Day 34: A Gift of Light
"We know how much God loves us, and we have put our trust in his love." —1 John 4:16
Today's anecdote is about a woman named Rhonda whose bone marrow transplant awakened a "virus that was dormant since childhood." She did not survive, but Dr. Anderson describes her death as filled with love and peace. He and her family prayed together and Rhonda was reassured that her kids would be "left in her husband's capable hands to continue her legacy of love." She was at peace and didn't say another word over the last two hours of her life, "but her face glowed as her body slowly released her soul into eternity."
Dr. Anderson said, "When Rhonda left us that day, she left the world a better and brighter place because of the love of God she had showered on all who knew her." I wish I could say I had the same experience as Rhonda's children. I wish I could have been at peace with my mother's passing. I wasn't ready and the loss was felt deeply...profoundly...inexplicably.
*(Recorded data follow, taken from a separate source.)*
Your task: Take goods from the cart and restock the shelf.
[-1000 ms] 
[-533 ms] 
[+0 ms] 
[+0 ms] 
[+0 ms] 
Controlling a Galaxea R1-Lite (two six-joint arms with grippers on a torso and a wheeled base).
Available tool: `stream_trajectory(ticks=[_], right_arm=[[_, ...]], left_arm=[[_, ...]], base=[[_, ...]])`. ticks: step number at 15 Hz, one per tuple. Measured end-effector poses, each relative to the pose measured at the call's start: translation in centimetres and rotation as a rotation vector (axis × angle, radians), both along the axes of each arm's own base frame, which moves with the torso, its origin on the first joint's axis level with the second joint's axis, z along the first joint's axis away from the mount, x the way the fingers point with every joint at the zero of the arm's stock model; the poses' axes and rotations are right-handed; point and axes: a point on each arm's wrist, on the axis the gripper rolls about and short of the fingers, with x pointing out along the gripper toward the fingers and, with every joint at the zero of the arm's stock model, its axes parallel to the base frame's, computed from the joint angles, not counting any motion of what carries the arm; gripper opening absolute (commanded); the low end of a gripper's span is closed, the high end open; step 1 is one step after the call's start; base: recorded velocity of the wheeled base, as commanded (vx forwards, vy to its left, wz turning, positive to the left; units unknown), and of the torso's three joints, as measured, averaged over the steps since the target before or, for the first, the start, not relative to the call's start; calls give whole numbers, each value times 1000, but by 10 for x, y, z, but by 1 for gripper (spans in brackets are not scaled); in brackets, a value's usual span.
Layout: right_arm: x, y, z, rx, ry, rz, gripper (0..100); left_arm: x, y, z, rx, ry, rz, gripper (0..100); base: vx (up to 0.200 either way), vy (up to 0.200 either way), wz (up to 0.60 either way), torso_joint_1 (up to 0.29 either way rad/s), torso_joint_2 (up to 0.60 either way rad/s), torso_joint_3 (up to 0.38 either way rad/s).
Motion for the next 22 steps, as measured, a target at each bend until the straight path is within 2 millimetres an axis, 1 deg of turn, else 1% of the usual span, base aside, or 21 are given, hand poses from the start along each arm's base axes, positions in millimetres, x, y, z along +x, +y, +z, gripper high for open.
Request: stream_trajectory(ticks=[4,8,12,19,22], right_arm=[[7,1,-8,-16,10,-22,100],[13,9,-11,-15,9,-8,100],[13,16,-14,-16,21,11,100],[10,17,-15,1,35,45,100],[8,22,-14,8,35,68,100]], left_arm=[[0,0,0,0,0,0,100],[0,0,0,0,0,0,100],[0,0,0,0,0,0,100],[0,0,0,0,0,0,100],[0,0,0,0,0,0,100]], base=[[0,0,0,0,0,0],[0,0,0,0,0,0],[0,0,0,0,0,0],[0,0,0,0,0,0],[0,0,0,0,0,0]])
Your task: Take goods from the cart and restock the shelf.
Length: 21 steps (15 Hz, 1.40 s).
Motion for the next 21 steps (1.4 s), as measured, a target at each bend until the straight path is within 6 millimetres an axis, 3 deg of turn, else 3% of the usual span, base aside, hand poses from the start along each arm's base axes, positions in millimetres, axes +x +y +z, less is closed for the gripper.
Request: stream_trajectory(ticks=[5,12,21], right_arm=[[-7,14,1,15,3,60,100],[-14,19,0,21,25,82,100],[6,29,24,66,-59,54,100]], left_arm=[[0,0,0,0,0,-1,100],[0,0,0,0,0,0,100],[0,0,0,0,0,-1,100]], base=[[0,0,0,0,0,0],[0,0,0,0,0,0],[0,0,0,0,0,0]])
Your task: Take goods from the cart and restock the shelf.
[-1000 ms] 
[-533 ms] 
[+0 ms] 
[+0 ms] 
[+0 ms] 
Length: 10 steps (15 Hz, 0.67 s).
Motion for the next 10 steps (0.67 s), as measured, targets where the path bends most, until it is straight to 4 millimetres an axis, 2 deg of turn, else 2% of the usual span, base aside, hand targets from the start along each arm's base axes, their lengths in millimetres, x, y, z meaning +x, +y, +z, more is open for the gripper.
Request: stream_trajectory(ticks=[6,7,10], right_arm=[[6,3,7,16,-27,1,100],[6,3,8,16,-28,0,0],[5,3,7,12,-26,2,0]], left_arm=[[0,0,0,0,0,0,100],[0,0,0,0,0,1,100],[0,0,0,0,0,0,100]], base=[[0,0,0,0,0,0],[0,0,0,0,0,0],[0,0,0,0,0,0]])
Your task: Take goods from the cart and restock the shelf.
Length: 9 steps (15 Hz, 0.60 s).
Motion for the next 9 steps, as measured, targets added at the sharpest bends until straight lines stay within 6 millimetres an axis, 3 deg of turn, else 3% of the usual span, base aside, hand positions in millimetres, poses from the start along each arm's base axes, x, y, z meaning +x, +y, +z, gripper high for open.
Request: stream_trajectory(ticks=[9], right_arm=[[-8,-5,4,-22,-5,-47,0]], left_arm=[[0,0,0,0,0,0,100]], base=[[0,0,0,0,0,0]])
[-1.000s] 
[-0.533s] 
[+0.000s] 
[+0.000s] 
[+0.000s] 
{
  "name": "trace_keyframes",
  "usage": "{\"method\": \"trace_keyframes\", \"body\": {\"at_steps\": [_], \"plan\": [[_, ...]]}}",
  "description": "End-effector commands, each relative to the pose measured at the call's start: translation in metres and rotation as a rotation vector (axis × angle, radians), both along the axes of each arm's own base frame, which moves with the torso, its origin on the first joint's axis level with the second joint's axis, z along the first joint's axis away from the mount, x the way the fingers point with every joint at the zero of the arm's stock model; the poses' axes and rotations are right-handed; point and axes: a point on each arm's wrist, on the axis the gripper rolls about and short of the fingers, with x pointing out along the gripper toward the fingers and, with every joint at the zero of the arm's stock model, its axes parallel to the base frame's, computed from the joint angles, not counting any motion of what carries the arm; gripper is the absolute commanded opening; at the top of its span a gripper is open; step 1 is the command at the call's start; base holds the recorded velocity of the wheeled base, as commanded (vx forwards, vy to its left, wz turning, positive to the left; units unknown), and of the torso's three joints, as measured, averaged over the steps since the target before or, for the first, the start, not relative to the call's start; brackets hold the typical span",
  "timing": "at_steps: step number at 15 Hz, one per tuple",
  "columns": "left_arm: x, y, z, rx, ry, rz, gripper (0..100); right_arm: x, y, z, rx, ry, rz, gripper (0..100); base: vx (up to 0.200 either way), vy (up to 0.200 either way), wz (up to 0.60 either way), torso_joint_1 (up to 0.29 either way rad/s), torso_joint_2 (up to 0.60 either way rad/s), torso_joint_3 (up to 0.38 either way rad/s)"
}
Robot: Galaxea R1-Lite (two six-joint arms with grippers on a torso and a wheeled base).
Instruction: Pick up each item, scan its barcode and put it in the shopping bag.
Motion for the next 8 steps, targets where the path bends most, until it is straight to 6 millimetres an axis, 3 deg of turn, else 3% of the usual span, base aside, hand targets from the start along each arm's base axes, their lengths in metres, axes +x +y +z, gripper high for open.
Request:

(a poem I wrote shortly after my mother passed away)
You would think that I would have been comforted by the fact that God allowed her spirit to visit me twice to put my fear at ease, but I was not. There was a part of me that felt it was so real and that I could trust what I saw and felt and another part of me that believed I was imagining it as a way to deal with my overwhelming grief.
The first time was the day of her funeral. We came back to the house and I sat on the bed that my mother had been using before she was admitted to the hospital. I could not stop crying. I was holding my face in my hands and I felt her spirit sit on the bed beside me. I actually felt the bed move down a little and she gently moved my hair back over my ear and said, "Don't cry, baby. I am fine." I whispered through tears, "I miss you." She said, "I know, but everything is going to be fine." ...and then she disappeared.
The second time I was driving to work, thinking of her with tears streaming down my face. I could hardly see the road. I was just about to school when I felt her spirit come through the passenger side door and sit beside me. I said, "Mom?" and though I did not hear a reply, I knew it was her. She just sat there for a minute as if she was thinking of what to say and then she told me again that she was fine and that I shouldn't cry. She let me know that she would not be able to visit me again and that she was going to travel and see the things that she never got to see in her life. That was the last time I felt her presence.
I found some comfort in those visits, but not enough to convince me that she was with God or was going to be. I still believed it was my way of coping. When I think of it all now, I realize how stubborn I can be. How frustrating I must be to God, not just in this instance, but in so many.
Thanks be to God for He is "compassionate and gracious, Slow to anger and abounding in lovingkindness." —Psalm 103:8
Yes. Thanks be to God.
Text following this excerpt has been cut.